EXERCISE -> Copy every entry precisely.

Dataset items
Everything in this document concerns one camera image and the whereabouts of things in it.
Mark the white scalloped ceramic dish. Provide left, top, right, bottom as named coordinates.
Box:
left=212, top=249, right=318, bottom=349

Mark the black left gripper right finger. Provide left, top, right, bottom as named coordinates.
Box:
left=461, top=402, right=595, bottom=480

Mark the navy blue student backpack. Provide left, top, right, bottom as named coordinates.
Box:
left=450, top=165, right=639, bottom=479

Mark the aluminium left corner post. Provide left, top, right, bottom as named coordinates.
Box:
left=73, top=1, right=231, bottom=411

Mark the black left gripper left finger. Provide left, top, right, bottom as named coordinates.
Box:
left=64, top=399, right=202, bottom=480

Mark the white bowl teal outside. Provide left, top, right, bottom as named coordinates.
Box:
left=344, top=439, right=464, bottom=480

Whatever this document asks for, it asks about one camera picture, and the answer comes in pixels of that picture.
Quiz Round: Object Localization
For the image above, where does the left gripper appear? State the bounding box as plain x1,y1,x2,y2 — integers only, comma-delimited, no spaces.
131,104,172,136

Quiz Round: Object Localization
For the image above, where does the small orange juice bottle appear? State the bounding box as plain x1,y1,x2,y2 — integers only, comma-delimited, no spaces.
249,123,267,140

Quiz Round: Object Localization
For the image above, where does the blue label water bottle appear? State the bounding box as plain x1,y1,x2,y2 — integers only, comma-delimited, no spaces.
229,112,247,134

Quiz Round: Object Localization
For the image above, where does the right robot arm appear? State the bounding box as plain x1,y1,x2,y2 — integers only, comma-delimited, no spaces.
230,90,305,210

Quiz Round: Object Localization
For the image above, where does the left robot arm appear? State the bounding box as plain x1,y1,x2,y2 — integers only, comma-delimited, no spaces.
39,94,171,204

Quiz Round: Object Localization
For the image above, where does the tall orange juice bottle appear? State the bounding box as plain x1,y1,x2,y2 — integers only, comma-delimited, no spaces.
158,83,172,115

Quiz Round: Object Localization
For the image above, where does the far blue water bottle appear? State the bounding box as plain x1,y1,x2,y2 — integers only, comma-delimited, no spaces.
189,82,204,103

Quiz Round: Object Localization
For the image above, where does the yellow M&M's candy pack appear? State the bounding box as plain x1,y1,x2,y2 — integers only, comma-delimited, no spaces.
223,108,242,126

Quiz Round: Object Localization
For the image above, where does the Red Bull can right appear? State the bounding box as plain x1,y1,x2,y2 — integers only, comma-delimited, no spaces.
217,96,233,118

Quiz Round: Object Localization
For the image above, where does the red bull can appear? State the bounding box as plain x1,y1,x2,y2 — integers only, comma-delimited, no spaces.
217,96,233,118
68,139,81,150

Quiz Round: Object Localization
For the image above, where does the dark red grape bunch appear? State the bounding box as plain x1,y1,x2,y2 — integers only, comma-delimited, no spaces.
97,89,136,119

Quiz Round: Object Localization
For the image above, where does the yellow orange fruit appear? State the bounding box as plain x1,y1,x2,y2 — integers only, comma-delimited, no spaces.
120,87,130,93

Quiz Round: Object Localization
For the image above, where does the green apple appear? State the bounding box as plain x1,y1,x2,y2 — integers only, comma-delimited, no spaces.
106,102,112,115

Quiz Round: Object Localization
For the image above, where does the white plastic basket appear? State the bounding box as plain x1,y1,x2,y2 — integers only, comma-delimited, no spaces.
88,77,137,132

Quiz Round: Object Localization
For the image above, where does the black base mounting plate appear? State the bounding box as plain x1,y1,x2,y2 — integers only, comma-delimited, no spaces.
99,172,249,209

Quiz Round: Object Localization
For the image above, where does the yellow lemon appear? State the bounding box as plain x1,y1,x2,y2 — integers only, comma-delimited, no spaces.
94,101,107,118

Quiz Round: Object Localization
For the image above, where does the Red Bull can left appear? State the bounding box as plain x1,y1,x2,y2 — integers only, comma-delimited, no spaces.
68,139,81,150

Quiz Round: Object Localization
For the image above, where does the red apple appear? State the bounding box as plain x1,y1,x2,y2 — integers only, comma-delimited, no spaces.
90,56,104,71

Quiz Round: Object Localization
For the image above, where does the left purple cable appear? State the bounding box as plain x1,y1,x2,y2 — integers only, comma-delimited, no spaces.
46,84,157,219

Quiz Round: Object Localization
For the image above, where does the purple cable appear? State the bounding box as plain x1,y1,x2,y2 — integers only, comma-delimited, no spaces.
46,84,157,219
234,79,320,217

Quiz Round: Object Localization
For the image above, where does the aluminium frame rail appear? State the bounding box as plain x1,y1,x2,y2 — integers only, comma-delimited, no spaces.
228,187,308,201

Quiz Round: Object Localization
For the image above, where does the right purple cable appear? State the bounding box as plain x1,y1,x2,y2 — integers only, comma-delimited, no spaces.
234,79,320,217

WORKED SOLUTION ->
Everything in this document concerns one camera image and the whereabouts of things in it.
Mark the white scalloped ceramic dish. Provide left, top, right, bottom as named coordinates.
Box:
left=212, top=249, right=318, bottom=349

Mark the black left gripper right finger. Provide left, top, right, bottom as named coordinates.
Box:
left=461, top=402, right=595, bottom=480

Mark the navy blue student backpack. Provide left, top, right, bottom as named coordinates.
Box:
left=450, top=165, right=639, bottom=479

Mark the aluminium left corner post. Provide left, top, right, bottom as named coordinates.
Box:
left=73, top=1, right=231, bottom=411

Mark the black left gripper left finger. Provide left, top, right, bottom as named coordinates.
Box:
left=64, top=399, right=202, bottom=480

Mark the white bowl teal outside. Provide left, top, right, bottom as named coordinates.
Box:
left=344, top=439, right=464, bottom=480

Whatever this document asks for, it asks about one camera picture, and the answer comes in pixels of that picture.
Quiz Round: Object Localization
For the image above, where does the left gripper appear? State the bounding box as plain x1,y1,x2,y2 — integers only, comma-delimited, no spaces.
131,104,172,136

Quiz Round: Object Localization
For the image above, where does the small orange juice bottle appear? State the bounding box as plain x1,y1,x2,y2 — integers only, comma-delimited, no spaces.
249,123,267,140

Quiz Round: Object Localization
For the image above, where does the blue label water bottle appear? State the bounding box as plain x1,y1,x2,y2 — integers only, comma-delimited, no spaces.
229,112,247,134

Quiz Round: Object Localization
For the image above, where does the right robot arm appear? State the bounding box as plain x1,y1,x2,y2 — integers only, comma-delimited, no spaces.
230,90,305,210

Quiz Round: Object Localization
For the image above, where does the left robot arm appear? State the bounding box as plain x1,y1,x2,y2 — integers only, comma-delimited, no spaces.
39,94,171,204

Quiz Round: Object Localization
For the image above, where does the tall orange juice bottle appear? State the bounding box as plain x1,y1,x2,y2 — integers only, comma-delimited, no spaces.
158,83,172,115

Quiz Round: Object Localization
For the image above, where does the far blue water bottle appear? State the bounding box as plain x1,y1,x2,y2 — integers only, comma-delimited, no spaces.
189,82,204,103

Quiz Round: Object Localization
For the image above, where does the yellow M&M's candy pack appear? State the bounding box as plain x1,y1,x2,y2 — integers only, comma-delimited, no spaces.
223,108,242,126

Quiz Round: Object Localization
For the image above, where does the Red Bull can right appear? State the bounding box as plain x1,y1,x2,y2 — integers only, comma-delimited, no spaces.
217,96,233,118

Quiz Round: Object Localization
For the image above, where does the red bull can appear? State the bounding box as plain x1,y1,x2,y2 — integers only, comma-delimited, no spaces.
217,96,233,118
68,139,81,150

Quiz Round: Object Localization
For the image above, where does the dark red grape bunch appear? State the bounding box as plain x1,y1,x2,y2 — integers only, comma-delimited, no spaces.
97,89,136,119

Quiz Round: Object Localization
For the image above, where does the yellow orange fruit appear? State the bounding box as plain x1,y1,x2,y2 — integers only, comma-delimited, no spaces.
120,87,130,93

Quiz Round: Object Localization
For the image above, where does the green apple appear? State the bounding box as plain x1,y1,x2,y2 — integers only, comma-delimited, no spaces.
106,102,112,115

Quiz Round: Object Localization
For the image above, where does the white plastic basket appear? State the bounding box as plain x1,y1,x2,y2 — integers only, comma-delimited, no spaces.
88,77,137,132

Quiz Round: Object Localization
For the image above, where does the black base mounting plate appear? State the bounding box as plain x1,y1,x2,y2 — integers only, comma-delimited, no spaces.
99,172,249,209

Quiz Round: Object Localization
For the image above, where does the yellow lemon appear? State the bounding box as plain x1,y1,x2,y2 — integers only, comma-delimited, no spaces.
94,101,107,118

Quiz Round: Object Localization
For the image above, where does the Red Bull can left appear? State the bounding box as plain x1,y1,x2,y2 — integers only, comma-delimited, no spaces.
68,139,81,150

Quiz Round: Object Localization
For the image above, where does the red apple appear? State the bounding box as plain x1,y1,x2,y2 — integers only, comma-delimited, no spaces.
90,56,104,71

Quiz Round: Object Localization
For the image above, where does the left purple cable appear? State the bounding box as plain x1,y1,x2,y2 — integers only, comma-delimited, no spaces.
46,84,157,219

Quiz Round: Object Localization
For the image above, where does the purple cable appear? State the bounding box as plain x1,y1,x2,y2 — integers only, comma-delimited, no spaces.
46,84,157,219
234,79,320,217

Quiz Round: Object Localization
For the image above, where does the aluminium frame rail appear? State the bounding box as plain x1,y1,x2,y2 — integers only, comma-delimited, no spaces.
228,187,308,201

Quiz Round: Object Localization
For the image above, where does the right purple cable appear? State the bounding box as plain x1,y1,x2,y2 — integers only, comma-delimited, no spaces.
234,79,320,217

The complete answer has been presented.